A minimalistic clean approach with zero dependencies might be python's build-in dev server, e.g. using the code equivalent of python -m http.server --cgi (it binds to localhost ootb, but can also be exposed to the LAN if needed, see python -m http.server --help). CGI is grandpa's technology 😆, and will sure take longer time for a POC and look uglier than streamlit, yet would probably be a more reasonable approach, although not yet fully convinced how feasible, and how much effort will be needed 🤔. For example, streamlit uses web sockets for having fluid UI updates for the progress bar and to update widget states, and with the built-in python server plain HTTP will have to be used, and raw low-level js/css/html.

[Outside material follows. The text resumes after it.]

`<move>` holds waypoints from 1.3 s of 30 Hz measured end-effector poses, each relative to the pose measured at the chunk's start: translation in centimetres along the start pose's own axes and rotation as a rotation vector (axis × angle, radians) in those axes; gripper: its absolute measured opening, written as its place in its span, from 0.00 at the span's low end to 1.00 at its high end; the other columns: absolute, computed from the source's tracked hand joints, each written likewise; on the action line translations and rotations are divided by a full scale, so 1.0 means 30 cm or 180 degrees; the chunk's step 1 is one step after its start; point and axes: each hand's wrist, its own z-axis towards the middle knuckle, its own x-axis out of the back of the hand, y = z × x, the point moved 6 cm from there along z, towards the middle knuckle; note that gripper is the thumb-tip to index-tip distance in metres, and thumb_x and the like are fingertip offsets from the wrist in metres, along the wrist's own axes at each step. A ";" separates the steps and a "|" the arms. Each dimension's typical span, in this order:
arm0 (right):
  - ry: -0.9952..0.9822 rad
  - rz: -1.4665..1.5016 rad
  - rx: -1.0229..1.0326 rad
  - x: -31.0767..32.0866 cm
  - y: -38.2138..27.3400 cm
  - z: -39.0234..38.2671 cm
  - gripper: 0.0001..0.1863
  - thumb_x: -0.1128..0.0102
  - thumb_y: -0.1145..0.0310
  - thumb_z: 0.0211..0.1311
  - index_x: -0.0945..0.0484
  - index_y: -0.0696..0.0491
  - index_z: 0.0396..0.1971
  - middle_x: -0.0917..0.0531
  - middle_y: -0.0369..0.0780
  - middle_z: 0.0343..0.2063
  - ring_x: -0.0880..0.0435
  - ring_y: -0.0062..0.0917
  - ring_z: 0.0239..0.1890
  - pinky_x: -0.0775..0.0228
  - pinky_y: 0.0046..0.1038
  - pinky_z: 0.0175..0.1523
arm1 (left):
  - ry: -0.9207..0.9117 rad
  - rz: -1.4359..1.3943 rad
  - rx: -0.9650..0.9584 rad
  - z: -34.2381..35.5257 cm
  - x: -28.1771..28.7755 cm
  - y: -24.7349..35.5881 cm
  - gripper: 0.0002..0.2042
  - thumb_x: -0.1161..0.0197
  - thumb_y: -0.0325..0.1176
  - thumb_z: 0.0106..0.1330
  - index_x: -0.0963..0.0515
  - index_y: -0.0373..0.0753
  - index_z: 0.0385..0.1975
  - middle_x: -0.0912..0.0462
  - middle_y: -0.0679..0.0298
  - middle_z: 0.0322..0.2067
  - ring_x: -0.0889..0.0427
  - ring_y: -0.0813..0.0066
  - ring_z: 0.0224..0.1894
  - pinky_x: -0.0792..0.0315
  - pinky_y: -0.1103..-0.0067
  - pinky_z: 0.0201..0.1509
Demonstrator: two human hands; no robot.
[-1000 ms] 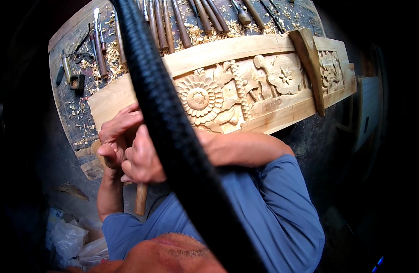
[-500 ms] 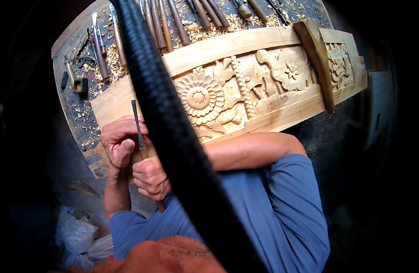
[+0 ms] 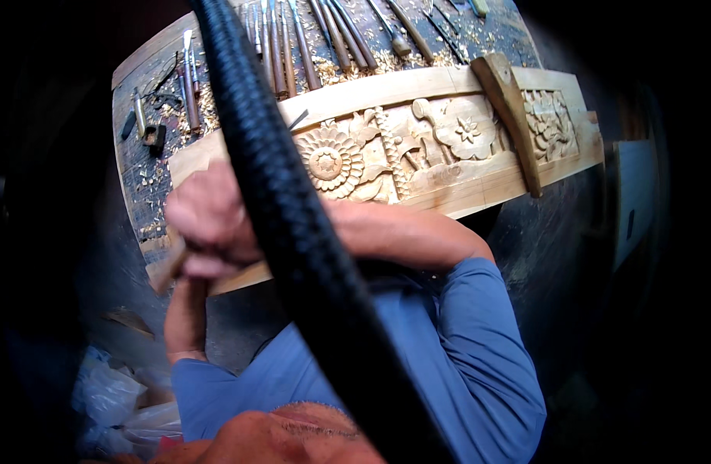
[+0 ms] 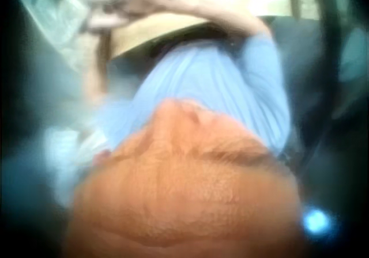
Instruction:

CGI starts a new process for each request! I was lucky enough to never have used it I guess. It's definitely not for 2024! Mesop has the word AI in in 6-word summary! So that's a No from me! Streamlit is not terribly large. Streamlit, Django, Flask, web.py... they are all fine by me.

I want to release 5.0.0 soon (maybe in 1 or 2 weeks). You think we should squeeze Streamlit web UI in it?